When adding a new prior type:

  • [ ] Add to priors/simple_priors.py

  • [ ] Update priors/parser.py namespace

  • [ ] Add example to quickstart.md (manual)

When adding a new EOS type:

  • [ ] Add config class to config/schemas/eos.py (extend BaseEOSConfig) and add to EOSConfig union

  • [ ] Register in transforms/transform.py (_create_eos with isinstance check)

  • [ ] Regenerate YAML reference (auto)

  • [ ] Add example configuration (manual)

When adding a new TOV solver:

  • [ ] Add config class to config/schemas/tov.py (extend BaseTOVConfig) and switch TOVConfig to a discriminated union

  • [ ] Register in transforms/transform.py (_create_tov_solver with isinstance check)

  • [ ] Regenerate YAML reference (auto)

  • [ ] Add example configuration (manual)

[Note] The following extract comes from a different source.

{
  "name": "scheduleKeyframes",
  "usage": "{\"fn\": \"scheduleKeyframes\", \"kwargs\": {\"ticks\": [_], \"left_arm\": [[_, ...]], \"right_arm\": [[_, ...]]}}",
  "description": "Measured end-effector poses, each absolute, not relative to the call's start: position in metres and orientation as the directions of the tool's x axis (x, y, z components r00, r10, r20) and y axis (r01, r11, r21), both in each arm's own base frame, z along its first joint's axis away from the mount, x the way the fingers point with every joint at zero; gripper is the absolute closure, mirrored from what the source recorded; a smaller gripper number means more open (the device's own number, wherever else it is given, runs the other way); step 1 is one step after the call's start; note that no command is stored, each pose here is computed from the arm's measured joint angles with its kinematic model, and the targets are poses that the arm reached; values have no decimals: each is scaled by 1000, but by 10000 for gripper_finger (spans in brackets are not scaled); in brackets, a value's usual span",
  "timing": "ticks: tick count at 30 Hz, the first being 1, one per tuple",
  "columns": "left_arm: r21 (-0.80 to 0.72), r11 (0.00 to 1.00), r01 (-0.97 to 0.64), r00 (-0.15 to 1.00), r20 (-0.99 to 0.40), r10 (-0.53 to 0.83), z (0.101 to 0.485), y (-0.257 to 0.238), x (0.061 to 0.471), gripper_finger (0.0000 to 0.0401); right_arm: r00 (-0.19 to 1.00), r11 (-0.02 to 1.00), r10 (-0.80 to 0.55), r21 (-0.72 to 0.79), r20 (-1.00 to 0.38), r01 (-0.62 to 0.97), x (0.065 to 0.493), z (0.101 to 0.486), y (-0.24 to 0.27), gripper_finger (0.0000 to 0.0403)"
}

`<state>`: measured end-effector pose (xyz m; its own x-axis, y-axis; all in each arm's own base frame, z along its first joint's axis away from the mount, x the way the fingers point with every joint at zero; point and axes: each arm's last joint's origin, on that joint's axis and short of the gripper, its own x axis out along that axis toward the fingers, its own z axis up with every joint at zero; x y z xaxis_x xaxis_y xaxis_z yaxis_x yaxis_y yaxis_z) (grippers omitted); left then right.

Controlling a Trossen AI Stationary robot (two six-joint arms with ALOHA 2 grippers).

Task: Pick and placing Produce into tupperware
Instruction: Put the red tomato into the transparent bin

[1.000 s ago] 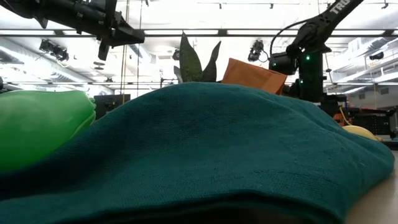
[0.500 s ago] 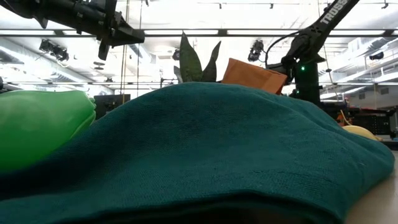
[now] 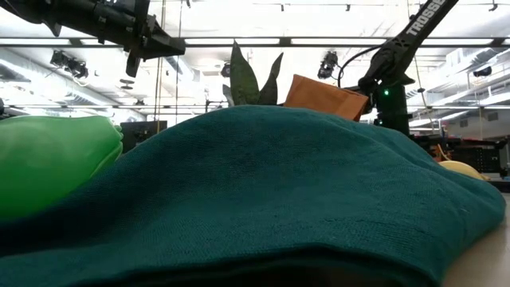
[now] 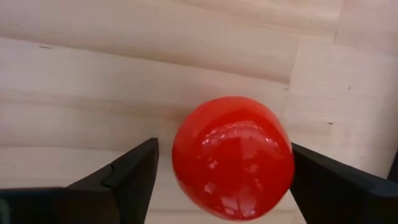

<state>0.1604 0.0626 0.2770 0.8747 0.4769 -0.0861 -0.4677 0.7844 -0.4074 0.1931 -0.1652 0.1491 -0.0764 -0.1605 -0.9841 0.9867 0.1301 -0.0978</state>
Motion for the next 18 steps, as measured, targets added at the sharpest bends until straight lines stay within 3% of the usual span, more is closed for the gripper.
{"fn": "scheduleKeyframes", "kwargs": {"ticks": [11, 18], "left_arm": [[-407, 784, -468, 875, -86, 477, 277, 63, 160, 370], [-405, 784, -471, 874, -94, 477, 276, 63, 160, 377]], "right_arm": [[-77, 127, -161, -98, -984, 987, 192, 149, -166, 173], [-67, 126, -170, -89, -983, 988, 192, 153, -165, 182]]}}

When modifying configuration fields:

  • [ ] Modify the relevant file under config/schemas/

  • [ ] Regenerate YAML reference (auto)

  • [ ] Update quickstart.md if it affects quick start (manual)


Documentation Structure#

Source of Truth Hierarchy#

  1. Code (ultimate truth)

    • config/schema.py - Configuration validation

    • Module docstrings - API documentation

    • Type hints - Function signatures

  2. Auto-generated docs (always in sync with code)

    • docs/yaml_reference.md - All YAML options

  3. Manual docs (requires human updates)

    • docs/quickstart.md - Quick start

    • docs/inference_architecture.md - Architecture

Avoiding Duplication#

Don’t duplicate information that can be auto-generated:

  • ❌ List all YAML fields manually in documentation

  • ✅ Link to yaml_reference.md for complete list

  • ✅ Show key examples and explain concepts

Example:

<!-- Good: Explain concept, link to reference -->
## Configuration System

JESTER uses YAML files for configuration. For a complete list of all
available options, see the [YAML Reference](yaml_reference.md).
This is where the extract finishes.